(03- 第二言語習得研究に基づく最新の英語教育)
◆アメリカの移民の英語レベルを調べたデータがあります。
移民になった時点での年齢に注目したもので、
滞在期間については3~26年とばらつきがあります。
英語の上達度合を調べ、英語学習(第二言語習得)の
年齢の影響をみてみるというものです。
Critical Period Effects in Second Language Learning
/ JOHNSON AND NEWPORT参照 P87のグラフ,FIG.3
文法のテストをしたもので、エラーが少ないほうがネイティブに近いという見方です。
グラフの右上にあるのがアメリカに到着した時の年齢、
DET(冠詞)、PLU(複数形)、SUB(動詞の形)、PST(動詞の過去形)、
などは文法のテスト項目です。
エラーが少ない下の方にある実線はネイティブのテスト結果で、
エラーの多い1番上にある点線が25~39才の時に移民になった人のテスト結果です。
これを見ると、思春期以前に英語学習をはじめるというより、
10才前には始めた方がよさそうです。
文法に関しては、17歳を過ぎると習得が難しく、
ネイティブに近くなれるのは10才前まで、11~15才はその中間位、
といったところです。
それでは、大人になってからの英語学習はどうすればいいのでしょう?
思春期(臨界期)を過ぎた大人は、英語(第二言語)を
母語話者並にマスターすることはできるのでしょうか?
◆大人と子供の違いからくる、言語習得の考え方にはいくつかあり、
どれも断言できるものではないようですが、共通している事もあります。
例えば、Felix(1985,1986)は、言語習得に関係する能力を
①言語専用の認知能力
②問題解決能力
の2つに分けています。
①の言語習得に役立つ能力は、10代後半頃から低下していきます。
そこで言語習得を目指す大人は、①を②で補おうとします。
②は逆に大人になるにつれて発達する能力です。
②は分析的、意識的に言語習得をする能力です。
大人が英語をマスターするためには、意識的に勉強する事が必要です。
『PS-systemが高い段階にある大人には、
意識的に文法を教えることを併用する方が効果的
であるばかりか、そういった方法を使用しなけれ
ば、L2を高度な段階にまで発達させることがで
きないという予想もできる。』
(PS-system:problem solving system/問題解決能力)

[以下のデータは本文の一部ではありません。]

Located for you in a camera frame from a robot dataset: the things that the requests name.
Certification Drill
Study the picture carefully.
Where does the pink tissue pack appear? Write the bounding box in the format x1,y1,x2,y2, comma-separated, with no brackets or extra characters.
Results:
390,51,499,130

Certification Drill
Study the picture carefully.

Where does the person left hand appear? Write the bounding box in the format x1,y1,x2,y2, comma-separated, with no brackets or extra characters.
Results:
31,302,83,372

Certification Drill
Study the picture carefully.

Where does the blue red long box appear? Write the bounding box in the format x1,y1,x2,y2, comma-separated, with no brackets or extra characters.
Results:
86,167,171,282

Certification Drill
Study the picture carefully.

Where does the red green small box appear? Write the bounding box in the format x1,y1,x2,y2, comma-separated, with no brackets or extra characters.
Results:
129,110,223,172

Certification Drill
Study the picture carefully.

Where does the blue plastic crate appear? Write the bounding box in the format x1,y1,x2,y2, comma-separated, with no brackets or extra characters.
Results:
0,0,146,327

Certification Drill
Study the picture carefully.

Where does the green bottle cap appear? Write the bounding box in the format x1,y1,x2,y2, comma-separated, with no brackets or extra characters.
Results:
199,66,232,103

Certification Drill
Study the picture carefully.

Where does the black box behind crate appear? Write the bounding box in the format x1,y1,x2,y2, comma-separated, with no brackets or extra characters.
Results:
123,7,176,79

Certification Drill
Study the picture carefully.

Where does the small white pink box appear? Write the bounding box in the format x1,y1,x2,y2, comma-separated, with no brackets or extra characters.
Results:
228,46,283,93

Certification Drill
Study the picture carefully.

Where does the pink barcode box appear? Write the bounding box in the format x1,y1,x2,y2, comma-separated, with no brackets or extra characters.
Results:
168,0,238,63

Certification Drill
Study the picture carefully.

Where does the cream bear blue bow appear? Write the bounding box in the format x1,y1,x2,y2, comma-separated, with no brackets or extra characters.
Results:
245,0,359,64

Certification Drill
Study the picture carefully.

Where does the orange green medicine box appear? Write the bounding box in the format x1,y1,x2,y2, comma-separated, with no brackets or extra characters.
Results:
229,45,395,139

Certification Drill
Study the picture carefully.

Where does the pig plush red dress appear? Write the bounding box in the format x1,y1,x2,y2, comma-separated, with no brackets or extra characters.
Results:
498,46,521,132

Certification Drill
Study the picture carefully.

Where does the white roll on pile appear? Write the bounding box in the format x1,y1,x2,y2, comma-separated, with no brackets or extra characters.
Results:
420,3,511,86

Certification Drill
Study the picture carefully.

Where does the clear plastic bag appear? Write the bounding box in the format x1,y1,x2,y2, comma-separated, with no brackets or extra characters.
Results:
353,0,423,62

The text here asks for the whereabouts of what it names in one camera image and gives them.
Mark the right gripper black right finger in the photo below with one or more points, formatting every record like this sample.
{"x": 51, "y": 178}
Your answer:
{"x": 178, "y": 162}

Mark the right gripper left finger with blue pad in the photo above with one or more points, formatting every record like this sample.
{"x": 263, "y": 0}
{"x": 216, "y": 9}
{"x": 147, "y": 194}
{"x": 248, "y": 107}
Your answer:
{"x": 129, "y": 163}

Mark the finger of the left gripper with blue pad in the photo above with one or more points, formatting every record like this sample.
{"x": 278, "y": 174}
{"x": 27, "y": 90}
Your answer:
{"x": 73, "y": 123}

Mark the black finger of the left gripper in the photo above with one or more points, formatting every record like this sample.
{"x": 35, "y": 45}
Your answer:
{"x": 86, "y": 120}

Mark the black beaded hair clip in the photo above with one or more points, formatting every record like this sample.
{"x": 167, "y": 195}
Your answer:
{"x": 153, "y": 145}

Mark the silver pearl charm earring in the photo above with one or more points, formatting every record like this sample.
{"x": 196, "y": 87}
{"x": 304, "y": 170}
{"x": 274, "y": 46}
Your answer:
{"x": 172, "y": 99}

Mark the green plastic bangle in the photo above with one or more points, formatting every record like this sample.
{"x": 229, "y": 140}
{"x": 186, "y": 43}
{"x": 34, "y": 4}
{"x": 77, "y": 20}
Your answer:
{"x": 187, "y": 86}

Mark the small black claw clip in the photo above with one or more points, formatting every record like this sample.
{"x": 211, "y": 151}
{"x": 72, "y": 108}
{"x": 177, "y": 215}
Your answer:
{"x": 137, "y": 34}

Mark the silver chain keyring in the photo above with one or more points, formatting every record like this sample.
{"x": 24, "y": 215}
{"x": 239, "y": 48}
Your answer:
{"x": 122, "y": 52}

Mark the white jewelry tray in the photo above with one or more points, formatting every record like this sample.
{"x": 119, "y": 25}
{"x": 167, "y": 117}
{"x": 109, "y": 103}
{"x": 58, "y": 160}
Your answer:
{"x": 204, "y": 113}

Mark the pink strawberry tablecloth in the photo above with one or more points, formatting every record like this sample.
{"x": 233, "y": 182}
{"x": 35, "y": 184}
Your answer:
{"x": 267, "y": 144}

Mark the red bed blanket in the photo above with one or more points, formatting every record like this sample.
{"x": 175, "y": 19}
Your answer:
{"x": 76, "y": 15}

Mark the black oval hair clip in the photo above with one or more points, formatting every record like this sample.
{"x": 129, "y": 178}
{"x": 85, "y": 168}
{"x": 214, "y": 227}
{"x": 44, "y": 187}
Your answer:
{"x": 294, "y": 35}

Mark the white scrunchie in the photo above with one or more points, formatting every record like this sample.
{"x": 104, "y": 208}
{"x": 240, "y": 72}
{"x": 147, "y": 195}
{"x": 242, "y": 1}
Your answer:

(P159、第二言語習得研究に基づく最新の英語教育、より引用)
大人が英語習得をする為には、理論的学習は欠かせません。
◆外国では早期外国語教育が進んでいて、
小学校で第二言語の勉強をしているところもあります。
それも毎日授業があったりという状況です。
幼い頃に目的とする言語を大量にインプットする事ができています。
脳生理学者W.Penfield(1959)
『(1)母語習得は4歳位までに一応完了するので、
その頃が外国語習得を始める最適期であろう。』
(P170、第二言語習得研究に基づく最新の英語教育、より引用)
子供のころに外国語をマスターすると、
他の言語もマスターしやすくなる事もあるようです。
またここでは、なまりの無いネイティブ並の英語にしようとするなら
6歳までに習得したほうが良いとあります。
8歳までが限界という話もあります。
目安としては、小学校低学年までの英語習得が理想というところでしょうか 。
◆学校で先生が教える英語は、
生徒のレベルに合わせて、先生は分かりやすい英語を使います。
「独特の言語使用域の中で話す」とこの本の中ではあります。
その為普段の言語環境とは少し異なり、結果として、
授業中だと英語はよく分るけどネイティブの英語がよく分からない、
という状況が発生します。
日本人英語教師の、生徒への間違いの指摘についてのリサーチ結果もあります。
Kubota(1982)『10年以上の経験豊富な7名の日本人英語教師は、
言語構造上の謝りの1/3を無視し、…(省略)』
(P184、第二言語習得研究に基づく最新の英語教育、より引用)
誤りを全て指摘してたら授業にならない?
またここでは、言語上達の第一歩は、自分の誤りに気づく事から始まるともあります。
流暢さに重点をおいたクラス、
誤りを気付く事に重点をおいたクラス、
などバランスのとれた授業を受けることが大切です。